What is needed: Nothing but the lines below between the line holding "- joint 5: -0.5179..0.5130" and the line holding "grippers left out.", inclusive, should appear in the answer, each set down exactly.

····················

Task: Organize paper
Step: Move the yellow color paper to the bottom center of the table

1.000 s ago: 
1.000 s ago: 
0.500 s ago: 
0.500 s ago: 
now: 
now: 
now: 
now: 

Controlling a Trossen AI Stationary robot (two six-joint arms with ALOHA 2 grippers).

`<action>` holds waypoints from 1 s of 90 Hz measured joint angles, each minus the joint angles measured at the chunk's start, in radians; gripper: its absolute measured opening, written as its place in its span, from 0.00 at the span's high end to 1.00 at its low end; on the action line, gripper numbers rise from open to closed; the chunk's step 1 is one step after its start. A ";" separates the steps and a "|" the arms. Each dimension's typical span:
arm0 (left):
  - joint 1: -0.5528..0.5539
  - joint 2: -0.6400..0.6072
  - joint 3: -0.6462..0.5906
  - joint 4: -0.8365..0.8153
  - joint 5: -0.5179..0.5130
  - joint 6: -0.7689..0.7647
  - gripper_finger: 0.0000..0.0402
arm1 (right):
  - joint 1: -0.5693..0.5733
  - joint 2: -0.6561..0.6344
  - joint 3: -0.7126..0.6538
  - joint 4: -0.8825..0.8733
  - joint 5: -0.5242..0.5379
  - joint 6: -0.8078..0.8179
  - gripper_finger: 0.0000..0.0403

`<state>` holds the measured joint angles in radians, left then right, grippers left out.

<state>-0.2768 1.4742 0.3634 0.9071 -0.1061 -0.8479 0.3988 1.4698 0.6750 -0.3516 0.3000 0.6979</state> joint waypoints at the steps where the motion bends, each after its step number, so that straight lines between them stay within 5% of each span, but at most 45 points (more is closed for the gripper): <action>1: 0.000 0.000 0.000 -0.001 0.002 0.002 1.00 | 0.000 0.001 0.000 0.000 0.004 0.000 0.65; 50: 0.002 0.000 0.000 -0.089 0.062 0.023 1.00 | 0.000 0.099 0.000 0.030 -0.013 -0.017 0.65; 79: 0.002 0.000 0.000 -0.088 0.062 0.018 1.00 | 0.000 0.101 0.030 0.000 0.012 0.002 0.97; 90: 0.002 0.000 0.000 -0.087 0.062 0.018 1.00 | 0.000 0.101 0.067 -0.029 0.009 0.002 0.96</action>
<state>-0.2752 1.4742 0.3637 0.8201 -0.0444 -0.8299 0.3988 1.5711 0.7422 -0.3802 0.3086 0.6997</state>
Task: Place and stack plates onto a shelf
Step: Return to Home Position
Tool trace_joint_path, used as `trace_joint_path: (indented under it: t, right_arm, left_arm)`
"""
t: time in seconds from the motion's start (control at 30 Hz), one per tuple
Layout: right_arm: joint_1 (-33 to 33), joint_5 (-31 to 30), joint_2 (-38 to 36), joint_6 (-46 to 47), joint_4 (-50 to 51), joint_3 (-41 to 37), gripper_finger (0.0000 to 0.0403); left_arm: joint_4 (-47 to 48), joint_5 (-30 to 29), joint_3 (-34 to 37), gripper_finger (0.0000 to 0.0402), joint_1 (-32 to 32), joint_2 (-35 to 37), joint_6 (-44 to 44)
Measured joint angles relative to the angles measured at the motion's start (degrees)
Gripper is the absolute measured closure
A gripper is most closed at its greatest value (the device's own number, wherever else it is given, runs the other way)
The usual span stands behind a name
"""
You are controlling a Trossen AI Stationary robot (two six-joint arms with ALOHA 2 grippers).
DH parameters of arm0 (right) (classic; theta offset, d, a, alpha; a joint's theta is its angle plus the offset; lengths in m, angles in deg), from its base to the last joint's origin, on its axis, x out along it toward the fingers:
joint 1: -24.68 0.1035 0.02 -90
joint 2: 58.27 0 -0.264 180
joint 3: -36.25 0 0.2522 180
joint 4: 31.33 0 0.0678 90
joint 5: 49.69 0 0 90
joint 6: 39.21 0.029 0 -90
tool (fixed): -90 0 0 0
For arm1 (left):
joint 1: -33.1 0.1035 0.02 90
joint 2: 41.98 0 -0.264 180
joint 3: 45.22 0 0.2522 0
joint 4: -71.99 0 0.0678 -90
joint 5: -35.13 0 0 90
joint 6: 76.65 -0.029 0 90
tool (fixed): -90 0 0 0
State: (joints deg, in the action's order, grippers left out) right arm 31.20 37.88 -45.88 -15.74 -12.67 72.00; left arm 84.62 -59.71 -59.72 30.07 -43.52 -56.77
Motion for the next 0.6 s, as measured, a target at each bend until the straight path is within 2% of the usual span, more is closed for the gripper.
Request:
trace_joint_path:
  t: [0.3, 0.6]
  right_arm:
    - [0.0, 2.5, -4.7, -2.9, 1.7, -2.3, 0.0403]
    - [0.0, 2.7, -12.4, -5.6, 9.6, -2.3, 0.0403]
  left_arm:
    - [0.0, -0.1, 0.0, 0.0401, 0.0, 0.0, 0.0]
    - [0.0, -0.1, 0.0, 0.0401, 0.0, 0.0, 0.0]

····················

Result:
  - joint 5: -0.5179..0.5130
  - joint 6: -0.7689..0.7647
  - gripper_finger: 0.0000..0.0402
arm1 (right):
  - joint 1: -0.5693..0.5733
  - joint 2: -0.6561..0.6344
  - joint 3: -0.7126..0.6538
  - joint 4: -0.8825..0.8733
  - joint 5: -0.5242..0.5379
  - joint 6: -0.8078..0.8179
  - gripper_finger: 0.0000..0.0403

`<state>` holds the measured joint angles in radians, left then right, grippers left out.

This output is complete.